(Data excerpts)
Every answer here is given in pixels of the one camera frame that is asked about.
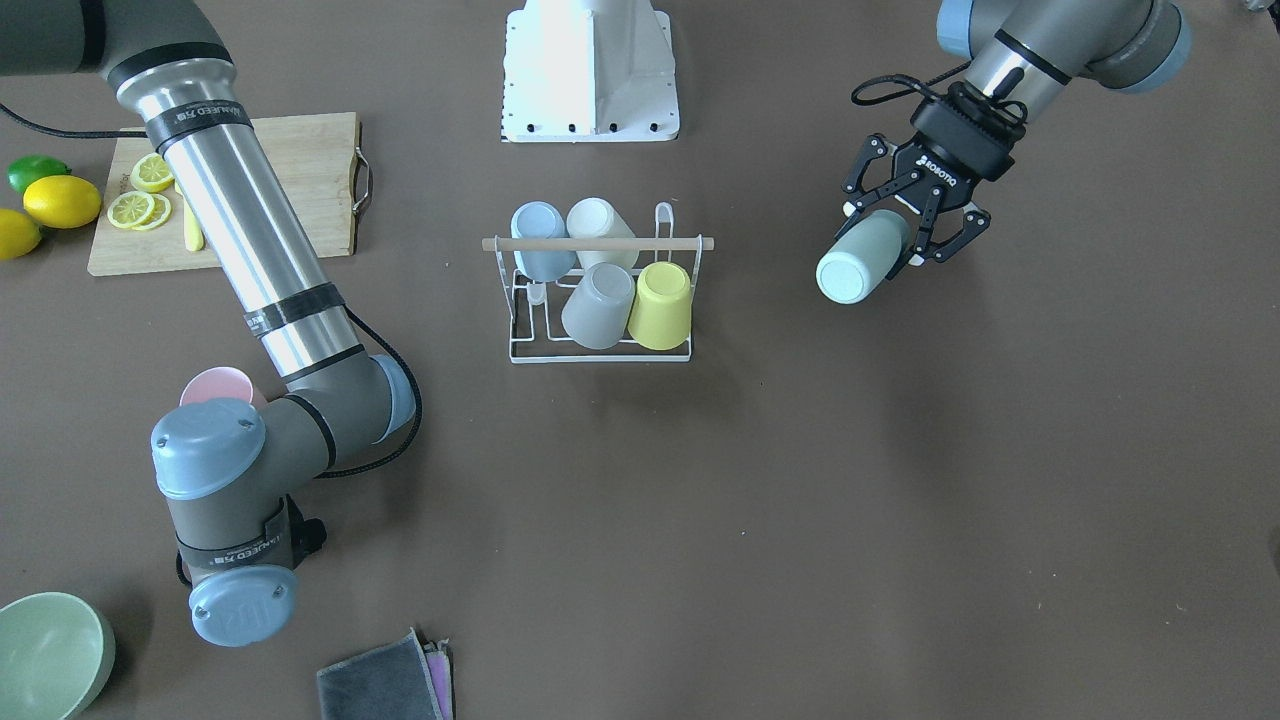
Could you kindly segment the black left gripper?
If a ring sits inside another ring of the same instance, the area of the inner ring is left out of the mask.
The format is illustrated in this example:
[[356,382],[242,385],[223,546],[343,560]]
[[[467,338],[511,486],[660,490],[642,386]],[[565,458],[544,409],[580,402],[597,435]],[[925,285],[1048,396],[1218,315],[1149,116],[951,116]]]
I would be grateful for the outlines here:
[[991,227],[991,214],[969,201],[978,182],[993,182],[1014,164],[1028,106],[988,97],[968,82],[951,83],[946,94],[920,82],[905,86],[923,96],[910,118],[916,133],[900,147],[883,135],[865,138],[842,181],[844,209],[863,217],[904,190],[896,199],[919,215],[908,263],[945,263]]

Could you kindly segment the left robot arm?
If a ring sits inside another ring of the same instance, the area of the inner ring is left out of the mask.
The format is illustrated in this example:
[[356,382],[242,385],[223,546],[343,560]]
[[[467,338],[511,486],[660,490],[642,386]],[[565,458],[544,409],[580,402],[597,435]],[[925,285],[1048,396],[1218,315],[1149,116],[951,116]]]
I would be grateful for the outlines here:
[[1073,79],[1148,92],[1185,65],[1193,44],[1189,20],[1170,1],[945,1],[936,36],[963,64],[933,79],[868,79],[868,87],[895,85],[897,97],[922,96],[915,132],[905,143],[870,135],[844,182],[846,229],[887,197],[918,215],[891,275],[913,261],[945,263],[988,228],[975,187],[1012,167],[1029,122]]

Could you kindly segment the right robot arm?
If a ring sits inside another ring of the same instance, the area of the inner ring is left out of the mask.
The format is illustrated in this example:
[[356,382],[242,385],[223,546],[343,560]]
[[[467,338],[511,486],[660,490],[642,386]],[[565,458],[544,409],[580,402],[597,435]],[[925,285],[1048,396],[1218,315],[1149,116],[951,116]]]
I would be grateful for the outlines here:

Work to complete — Above are records to transcribe exactly; leave their pictures out.

The completed task —
Every answer here is given in pixels of the one camera frame that is asked about.
Could you kindly segment the black left gripper?
If a ring sits inside another ring of the same instance, the area of the inner ring is left out of the mask.
The format is illustrated in this example:
[[356,382],[242,385],[223,546],[343,560]]
[[[467,338],[511,486],[660,490],[642,386]],[[565,458],[544,409],[580,402],[597,435]],[[925,285],[1048,396],[1218,315],[1149,116],[951,116]]]
I would be grateful for the outlines here:
[[991,227],[991,214],[969,201],[978,182],[993,182],[1014,164],[1028,106],[988,97],[968,82],[951,83],[946,94],[920,82],[905,86],[923,96],[910,118],[916,133],[900,147],[883,135],[865,138],[842,181],[844,209],[863,217],[904,190],[896,199],[919,215],[908,263],[945,263]]

Could you kindly segment the left robot arm?
If a ring sits inside another ring of the same instance, the area of the inner ring is left out of the mask.
The format is illustrated in this example:
[[356,382],[242,385],[223,546],[343,560]]
[[[467,338],[511,486],[660,490],[642,386]],[[565,458],[544,409],[580,402],[597,435]],[[925,285],[1048,396],[1218,315],[1149,116],[951,116]]]
I would be grateful for the outlines here:
[[1073,79],[1148,92],[1185,65],[1193,44],[1189,20],[1170,1],[945,1],[936,36],[963,64],[933,79],[868,79],[868,87],[895,85],[897,97],[922,96],[915,132],[905,143],[870,135],[844,182],[846,229],[887,197],[918,215],[891,275],[913,261],[945,263],[988,228],[975,187],[1012,167],[1029,122]]

Could you kindly segment the right robot arm?
If a ring sits inside another ring of the same instance, the area of the inner ring is left out of the mask.
The format is illustrated in this example:
[[356,382],[242,385],[223,546],[343,560]]
[[[467,338],[511,486],[660,490],[642,386]],[[565,458],[544,409],[580,402],[597,435]],[[925,285],[1048,396],[1218,315],[1149,116],[951,116]]]
I would be grateful for the outlines here:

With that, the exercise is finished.